> _Problem requirements_
Only the lines with "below" in them need to be copied from the listing.

> _Given entries_

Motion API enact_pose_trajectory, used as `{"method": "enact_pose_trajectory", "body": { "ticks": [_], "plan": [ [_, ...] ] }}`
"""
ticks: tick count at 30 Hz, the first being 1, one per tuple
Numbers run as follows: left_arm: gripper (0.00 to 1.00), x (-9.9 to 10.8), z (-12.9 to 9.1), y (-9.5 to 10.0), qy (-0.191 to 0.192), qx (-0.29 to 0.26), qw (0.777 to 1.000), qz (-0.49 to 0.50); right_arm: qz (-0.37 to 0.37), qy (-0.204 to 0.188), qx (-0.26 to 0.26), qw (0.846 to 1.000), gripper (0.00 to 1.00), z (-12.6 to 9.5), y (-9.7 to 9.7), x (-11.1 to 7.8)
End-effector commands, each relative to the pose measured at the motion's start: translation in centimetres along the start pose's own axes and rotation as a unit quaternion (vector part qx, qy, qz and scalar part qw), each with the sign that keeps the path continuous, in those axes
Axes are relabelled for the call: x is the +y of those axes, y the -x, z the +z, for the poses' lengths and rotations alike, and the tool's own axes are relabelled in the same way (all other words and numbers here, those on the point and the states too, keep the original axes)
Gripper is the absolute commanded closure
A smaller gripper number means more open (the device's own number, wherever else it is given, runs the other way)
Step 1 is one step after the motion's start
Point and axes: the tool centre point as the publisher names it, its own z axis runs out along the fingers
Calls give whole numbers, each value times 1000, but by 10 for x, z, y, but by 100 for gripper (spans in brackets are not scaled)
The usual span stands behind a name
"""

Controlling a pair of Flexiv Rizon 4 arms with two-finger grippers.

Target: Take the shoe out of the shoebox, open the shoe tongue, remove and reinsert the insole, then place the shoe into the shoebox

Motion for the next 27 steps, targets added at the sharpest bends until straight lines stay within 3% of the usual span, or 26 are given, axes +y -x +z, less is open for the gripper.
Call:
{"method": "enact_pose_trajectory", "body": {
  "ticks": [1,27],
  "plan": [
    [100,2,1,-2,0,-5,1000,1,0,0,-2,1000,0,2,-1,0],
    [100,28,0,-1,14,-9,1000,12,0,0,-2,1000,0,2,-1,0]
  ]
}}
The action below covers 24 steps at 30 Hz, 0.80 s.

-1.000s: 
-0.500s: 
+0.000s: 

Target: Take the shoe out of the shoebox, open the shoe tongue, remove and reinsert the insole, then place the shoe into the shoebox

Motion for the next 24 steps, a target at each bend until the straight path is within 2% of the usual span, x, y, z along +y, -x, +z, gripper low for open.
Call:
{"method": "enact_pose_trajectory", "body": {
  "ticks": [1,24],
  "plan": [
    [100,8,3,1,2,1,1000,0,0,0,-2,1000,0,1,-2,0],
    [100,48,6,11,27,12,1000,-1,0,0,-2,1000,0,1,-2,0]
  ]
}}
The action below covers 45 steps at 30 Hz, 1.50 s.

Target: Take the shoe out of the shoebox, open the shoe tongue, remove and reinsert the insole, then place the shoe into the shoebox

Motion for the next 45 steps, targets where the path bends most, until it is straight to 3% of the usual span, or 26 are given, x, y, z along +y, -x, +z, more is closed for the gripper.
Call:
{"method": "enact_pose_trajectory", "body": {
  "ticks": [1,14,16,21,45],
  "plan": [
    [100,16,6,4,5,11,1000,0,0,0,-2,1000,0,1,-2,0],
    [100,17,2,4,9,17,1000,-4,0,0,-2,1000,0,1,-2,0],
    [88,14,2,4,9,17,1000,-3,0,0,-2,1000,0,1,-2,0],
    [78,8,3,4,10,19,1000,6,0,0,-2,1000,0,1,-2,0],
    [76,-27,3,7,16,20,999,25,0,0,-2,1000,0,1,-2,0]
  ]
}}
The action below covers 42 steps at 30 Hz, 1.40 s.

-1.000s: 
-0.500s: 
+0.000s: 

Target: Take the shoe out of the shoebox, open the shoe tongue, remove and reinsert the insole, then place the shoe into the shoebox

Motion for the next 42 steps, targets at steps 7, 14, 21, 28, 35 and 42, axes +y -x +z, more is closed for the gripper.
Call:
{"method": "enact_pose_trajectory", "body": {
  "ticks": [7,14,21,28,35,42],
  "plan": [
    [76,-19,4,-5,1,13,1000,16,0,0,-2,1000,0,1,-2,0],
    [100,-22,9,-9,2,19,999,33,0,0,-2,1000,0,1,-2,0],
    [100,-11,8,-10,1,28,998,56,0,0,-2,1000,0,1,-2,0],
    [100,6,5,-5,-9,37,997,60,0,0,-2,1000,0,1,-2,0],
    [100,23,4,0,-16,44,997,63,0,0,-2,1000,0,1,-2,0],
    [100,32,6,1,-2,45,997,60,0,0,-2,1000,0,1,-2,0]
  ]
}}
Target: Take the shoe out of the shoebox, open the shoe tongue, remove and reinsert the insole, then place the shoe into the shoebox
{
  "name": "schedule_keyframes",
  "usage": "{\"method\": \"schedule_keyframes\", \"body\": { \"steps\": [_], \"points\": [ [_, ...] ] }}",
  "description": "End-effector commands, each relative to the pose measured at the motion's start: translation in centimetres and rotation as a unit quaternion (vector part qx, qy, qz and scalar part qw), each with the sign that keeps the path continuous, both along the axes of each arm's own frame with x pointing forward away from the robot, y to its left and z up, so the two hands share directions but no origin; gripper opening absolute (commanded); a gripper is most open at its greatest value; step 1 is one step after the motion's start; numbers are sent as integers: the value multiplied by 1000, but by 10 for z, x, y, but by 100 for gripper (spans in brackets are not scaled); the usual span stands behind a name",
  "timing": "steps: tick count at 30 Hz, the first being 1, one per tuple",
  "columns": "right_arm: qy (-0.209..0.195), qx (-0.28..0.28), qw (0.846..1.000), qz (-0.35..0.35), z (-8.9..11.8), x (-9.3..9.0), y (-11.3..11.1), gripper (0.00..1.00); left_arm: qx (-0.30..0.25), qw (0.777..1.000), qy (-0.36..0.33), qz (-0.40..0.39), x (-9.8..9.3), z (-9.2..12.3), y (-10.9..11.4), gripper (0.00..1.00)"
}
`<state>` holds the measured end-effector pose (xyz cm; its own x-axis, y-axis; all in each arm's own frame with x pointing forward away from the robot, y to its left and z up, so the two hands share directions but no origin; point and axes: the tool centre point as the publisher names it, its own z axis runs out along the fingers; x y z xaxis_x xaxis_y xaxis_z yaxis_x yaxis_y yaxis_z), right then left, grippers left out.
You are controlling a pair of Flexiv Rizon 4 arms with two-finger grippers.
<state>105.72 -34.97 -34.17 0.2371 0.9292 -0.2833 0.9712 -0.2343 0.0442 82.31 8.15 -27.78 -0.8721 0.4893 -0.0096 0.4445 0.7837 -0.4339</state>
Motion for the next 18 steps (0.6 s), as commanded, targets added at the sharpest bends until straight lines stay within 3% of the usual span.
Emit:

> _Your response_
The action below covers 24 steps at 30 Hz, 0.80 s.
The action below covers 45 steps at 30 Hz, 1.50 s.
The action below covers 42 steps at 30 Hz, 1.40 s.

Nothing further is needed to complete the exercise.